1
votes

I'm trying to develop a user profile service (Asp.Net core Web API) which has persistent storage as Azure Cosmos DB. Even after reading various articles, I could not able to figure out the appropriate partition key for this service. As per various articles,

the partition key (logical partition) should be a one which has even access patterns.
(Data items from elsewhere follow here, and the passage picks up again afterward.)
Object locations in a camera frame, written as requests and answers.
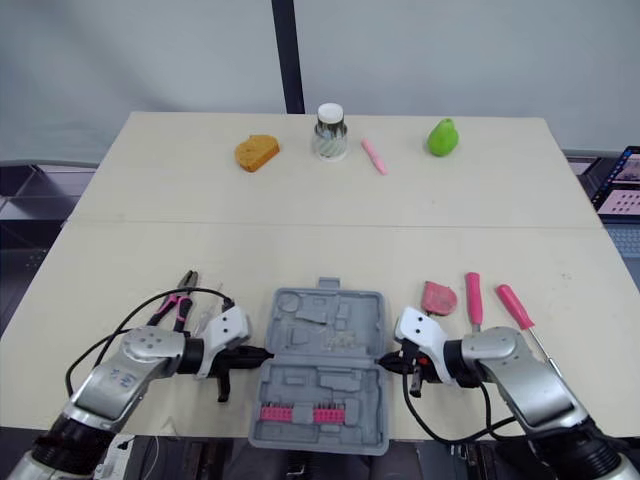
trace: laptop screen
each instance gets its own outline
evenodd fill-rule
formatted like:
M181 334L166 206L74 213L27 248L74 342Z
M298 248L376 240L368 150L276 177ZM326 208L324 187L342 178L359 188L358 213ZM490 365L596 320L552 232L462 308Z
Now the laptop screen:
M627 147L591 199L604 221L640 223L640 147Z

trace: laptop
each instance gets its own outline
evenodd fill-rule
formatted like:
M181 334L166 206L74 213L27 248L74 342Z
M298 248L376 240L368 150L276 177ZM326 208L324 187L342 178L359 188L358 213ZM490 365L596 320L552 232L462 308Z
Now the laptop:
M640 289L640 147L627 147L591 197Z

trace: black pole
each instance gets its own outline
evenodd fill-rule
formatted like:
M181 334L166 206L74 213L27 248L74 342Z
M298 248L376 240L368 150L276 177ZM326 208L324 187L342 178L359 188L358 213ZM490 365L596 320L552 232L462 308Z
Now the black pole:
M293 0L271 0L271 7L287 113L304 113L296 12Z

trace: wooden table
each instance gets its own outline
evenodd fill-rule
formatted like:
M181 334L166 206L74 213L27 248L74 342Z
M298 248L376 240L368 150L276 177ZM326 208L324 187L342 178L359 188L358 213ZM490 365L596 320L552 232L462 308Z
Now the wooden table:
M250 343L259 346L278 287L339 276L344 288L380 291L389 350L398 348L395 319L419 304L427 279L450 285L460 300L443 328L451 338L468 333L463 276L478 271L485 327L515 326L493 293L511 284L599 425L612 435L640 433L640 295L544 122L456 119L462 143L436 159L420 150L435 118L347 121L352 152L327 164L308 149L312 117L134 114L0 341L0 424L47 428L66 399L68 364L189 268L247 310ZM250 133L282 143L255 174L232 154ZM365 133L388 176L359 150ZM215 306L194 298L191 328ZM78 369L76 386L88 368ZM246 436L256 380L256 371L234 372L228 404L216 402L213 379L155 382L126 431ZM399 380L389 375L392 437L425 438ZM506 416L490 390L494 418ZM430 385L414 404L441 435L483 427L478 391Z

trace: tool case compartment
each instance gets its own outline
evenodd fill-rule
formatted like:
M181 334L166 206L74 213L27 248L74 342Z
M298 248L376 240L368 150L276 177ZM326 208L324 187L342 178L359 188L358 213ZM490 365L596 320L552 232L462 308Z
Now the tool case compartment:
M384 298L316 289L274 294L249 441L261 448L382 455L389 444Z
An ideal partition key is one that appears frequently as a filter in your queries and has sufficient cardinality to ensure your solution is scalable.

Below is sample document which is being stored in Azure Cosmos DB (SQL API).

{
    "id": <<Id>>,   
    "uniqueBusinessId": <<uniqueBusinessId>>,               
    "userName": <<userName>>,                                   
    "isActive": <<isActive>>,                       
    "email" : <<email>>
    "salutation": <<"salutation>>
    "firstName": <<firstName>>,                 
    "middleName": <<middleName>>,                       
    "lastName": <<lastName>>,                                           
    "companyName": <<companyName>>,         
    "jobTitle": <<jobTitle>>        
    "address": [                
        {                                   
            "countryCode": <<Country Code>>,        
            "stateProvinceCode": <<StateProvinceCode>>,     
            "address1": <<addressLine1>>,   
            "address2": null,               
            "city": <<city>>,               
            "postalCode": <<postalCode>>,           
        }
    ]
    "phone": [              
         {          
            "countryCode":  <<Country Code>>,           
            "areaCode": <<area Code>>,          
            "number": <<number>>,       
            "extension": <<extension>>          
        }
    ]
  }

There would be one document for each user in the collection and 99% queries will fetch the data based on uniqueBusinessId which is a unique id for every user (around ~1 million users will be there in the system).

If I choose uniqueBusinessIdfor the above collection as partition key that means it would create 1 million logical partitions (and it would have no cardinality). Is uniqueBusinessIda right candidate for partition key? I can choose partition key as /address/city or any other key in document to have good cardinality; but the problem it would create with queries as they would be cross partition scanning to filter document based on uniqueBusinessId.

Any suggestion for what should be the appropriate partition key for above document?

1

1 Answers

2
votes

Cardinality is fine to keep in mind but put business logic and what makes sense above everything. You want to eliminate the possibility of having to perform a cross partition query by choosing a key that you will always have available.

You DO NOT want to have ANY cross partition queries as part of your day to day workflow in your application.

Choosing uniqueBusinessId would be a good choice if you are able to have access to is 99% of the time. It will allow for good performance and low cost operations.

Keep in mind however that each logical partition has a maximum size of 10 GB. If using the uniqueBusinessId has any chance of meeting that limitation then you cannot use it.